--- DATA SUPPLIED Enclosed Below ---
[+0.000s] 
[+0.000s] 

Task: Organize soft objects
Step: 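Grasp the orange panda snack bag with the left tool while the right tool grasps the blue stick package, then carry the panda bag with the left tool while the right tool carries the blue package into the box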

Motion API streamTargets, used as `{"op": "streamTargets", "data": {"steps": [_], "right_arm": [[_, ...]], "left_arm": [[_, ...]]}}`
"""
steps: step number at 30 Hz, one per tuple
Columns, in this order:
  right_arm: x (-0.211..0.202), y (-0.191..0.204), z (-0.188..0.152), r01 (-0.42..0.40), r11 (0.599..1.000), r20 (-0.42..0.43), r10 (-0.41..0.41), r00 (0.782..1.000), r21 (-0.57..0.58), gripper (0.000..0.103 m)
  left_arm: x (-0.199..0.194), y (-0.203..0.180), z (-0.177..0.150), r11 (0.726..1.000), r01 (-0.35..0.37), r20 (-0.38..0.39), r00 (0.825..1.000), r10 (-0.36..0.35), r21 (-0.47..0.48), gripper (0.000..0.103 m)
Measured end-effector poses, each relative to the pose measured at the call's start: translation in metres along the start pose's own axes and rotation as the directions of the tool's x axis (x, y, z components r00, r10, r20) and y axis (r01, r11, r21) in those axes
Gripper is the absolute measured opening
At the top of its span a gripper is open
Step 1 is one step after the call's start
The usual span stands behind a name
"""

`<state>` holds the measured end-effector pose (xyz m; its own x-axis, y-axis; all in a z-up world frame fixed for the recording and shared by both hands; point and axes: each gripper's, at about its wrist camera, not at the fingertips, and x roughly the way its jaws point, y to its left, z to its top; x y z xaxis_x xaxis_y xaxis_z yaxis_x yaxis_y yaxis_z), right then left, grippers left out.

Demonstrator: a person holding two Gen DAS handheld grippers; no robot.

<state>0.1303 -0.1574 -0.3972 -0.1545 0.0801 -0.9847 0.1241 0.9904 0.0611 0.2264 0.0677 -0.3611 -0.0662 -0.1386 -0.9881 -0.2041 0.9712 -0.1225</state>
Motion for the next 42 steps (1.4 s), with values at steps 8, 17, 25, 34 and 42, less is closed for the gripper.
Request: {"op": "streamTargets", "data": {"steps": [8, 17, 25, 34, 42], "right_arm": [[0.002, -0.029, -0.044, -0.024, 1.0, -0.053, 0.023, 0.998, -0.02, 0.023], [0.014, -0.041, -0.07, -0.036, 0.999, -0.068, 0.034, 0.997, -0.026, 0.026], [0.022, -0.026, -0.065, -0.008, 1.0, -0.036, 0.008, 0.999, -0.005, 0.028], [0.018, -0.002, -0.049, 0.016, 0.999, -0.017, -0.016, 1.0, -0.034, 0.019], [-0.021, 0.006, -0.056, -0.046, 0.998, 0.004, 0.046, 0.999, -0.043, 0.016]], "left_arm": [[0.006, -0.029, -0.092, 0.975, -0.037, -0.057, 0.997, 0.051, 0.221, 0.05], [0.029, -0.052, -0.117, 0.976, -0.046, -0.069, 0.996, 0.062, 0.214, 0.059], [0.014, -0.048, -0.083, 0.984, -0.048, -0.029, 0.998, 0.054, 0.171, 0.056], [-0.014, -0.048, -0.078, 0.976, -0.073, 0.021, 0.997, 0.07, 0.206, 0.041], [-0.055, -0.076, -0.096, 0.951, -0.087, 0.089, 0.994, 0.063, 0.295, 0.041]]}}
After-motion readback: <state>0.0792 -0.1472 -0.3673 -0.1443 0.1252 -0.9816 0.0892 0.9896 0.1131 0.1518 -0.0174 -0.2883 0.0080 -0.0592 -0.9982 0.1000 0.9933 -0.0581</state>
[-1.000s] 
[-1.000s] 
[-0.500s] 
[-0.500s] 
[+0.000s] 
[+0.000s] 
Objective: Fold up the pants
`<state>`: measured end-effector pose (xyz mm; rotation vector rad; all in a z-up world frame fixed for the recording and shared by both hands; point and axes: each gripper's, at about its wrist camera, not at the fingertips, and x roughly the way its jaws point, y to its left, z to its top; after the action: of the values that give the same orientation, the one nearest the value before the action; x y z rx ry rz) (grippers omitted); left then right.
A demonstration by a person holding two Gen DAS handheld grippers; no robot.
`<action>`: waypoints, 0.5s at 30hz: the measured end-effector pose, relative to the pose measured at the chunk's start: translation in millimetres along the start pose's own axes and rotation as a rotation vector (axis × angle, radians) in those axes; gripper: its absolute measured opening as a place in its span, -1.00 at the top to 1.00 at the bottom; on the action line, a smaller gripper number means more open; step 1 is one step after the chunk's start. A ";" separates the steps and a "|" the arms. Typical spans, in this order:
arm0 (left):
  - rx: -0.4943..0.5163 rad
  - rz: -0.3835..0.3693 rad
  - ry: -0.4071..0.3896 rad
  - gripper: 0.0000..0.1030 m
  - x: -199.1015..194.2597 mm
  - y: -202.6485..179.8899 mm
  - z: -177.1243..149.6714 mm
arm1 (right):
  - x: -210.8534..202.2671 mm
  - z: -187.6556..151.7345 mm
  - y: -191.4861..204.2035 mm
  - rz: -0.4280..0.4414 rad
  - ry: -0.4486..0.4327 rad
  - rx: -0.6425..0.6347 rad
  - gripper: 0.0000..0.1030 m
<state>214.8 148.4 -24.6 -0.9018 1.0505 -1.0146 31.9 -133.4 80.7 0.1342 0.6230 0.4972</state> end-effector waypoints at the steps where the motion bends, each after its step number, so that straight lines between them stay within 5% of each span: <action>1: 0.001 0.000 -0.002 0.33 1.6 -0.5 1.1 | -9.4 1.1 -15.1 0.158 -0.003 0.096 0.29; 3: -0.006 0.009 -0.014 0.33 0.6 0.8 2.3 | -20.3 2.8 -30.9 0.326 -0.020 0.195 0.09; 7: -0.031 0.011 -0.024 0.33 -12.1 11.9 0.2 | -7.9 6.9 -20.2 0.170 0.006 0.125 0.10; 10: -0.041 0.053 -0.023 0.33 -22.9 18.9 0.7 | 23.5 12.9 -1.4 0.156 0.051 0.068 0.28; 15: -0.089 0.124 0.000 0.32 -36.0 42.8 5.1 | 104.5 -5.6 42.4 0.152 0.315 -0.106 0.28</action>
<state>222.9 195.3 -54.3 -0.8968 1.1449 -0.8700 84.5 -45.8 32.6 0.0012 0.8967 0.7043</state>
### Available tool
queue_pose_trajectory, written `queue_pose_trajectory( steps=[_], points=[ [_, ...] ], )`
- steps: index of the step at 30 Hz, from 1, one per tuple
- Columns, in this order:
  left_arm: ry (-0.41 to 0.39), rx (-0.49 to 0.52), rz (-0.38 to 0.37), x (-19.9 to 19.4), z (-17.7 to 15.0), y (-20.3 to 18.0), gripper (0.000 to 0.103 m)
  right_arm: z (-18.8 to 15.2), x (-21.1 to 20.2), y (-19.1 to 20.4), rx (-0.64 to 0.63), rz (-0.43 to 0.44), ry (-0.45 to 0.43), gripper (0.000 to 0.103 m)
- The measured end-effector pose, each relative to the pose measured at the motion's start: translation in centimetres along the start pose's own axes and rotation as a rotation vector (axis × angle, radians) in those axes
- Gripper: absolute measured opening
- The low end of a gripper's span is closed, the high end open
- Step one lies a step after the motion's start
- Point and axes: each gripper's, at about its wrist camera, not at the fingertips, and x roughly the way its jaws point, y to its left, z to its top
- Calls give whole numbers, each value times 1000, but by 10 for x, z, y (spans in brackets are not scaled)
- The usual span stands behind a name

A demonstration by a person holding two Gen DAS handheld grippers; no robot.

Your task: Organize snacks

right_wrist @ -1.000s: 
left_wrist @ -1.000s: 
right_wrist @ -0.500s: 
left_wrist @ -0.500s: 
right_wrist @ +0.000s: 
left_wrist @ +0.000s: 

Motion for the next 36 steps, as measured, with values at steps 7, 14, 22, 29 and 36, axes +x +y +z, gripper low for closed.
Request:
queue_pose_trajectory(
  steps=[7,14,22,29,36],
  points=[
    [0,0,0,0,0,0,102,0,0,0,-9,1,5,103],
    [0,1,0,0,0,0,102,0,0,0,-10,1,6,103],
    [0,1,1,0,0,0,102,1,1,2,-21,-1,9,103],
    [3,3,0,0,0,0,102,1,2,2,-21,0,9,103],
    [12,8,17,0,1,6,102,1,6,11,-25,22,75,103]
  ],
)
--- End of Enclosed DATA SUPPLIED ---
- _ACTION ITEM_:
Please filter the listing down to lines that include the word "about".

- _RESPONSE AREA_:
`<state>` holds the measured end-effector pose (xyz m; its own x-axis, y-axis; all in a z-up world frame fixed for the recording and shared by both hands; point and axes: each gripper's, at about its wrist camera, not at the fingertips, and x roughly the way its jaws point, y to its left, z to its top; x y z xaxis_x xaxis_y xaxis_z yaxis_x yaxis_y yaxis_z), right then left, grippers left out.
`<state>`: measured end-effector pose (xyz mm; rotation vector rad; all in a z-up world frame fixed for the recording and shared by both hands; point and axes: each gripper's, at about its wrist camera, not at the fingertips, and x roughly the way its jaws point, y to its left, z to its top; after the action: of the values that give the same orientation, the one nearest the value before the action; x y z rx ry rz) (grippers omitted); left then right.
- Point and axes: each gripper's, at about its wrist camera, not at the fingertips, and x roughly the way its jaws point, y to its left, z to its top

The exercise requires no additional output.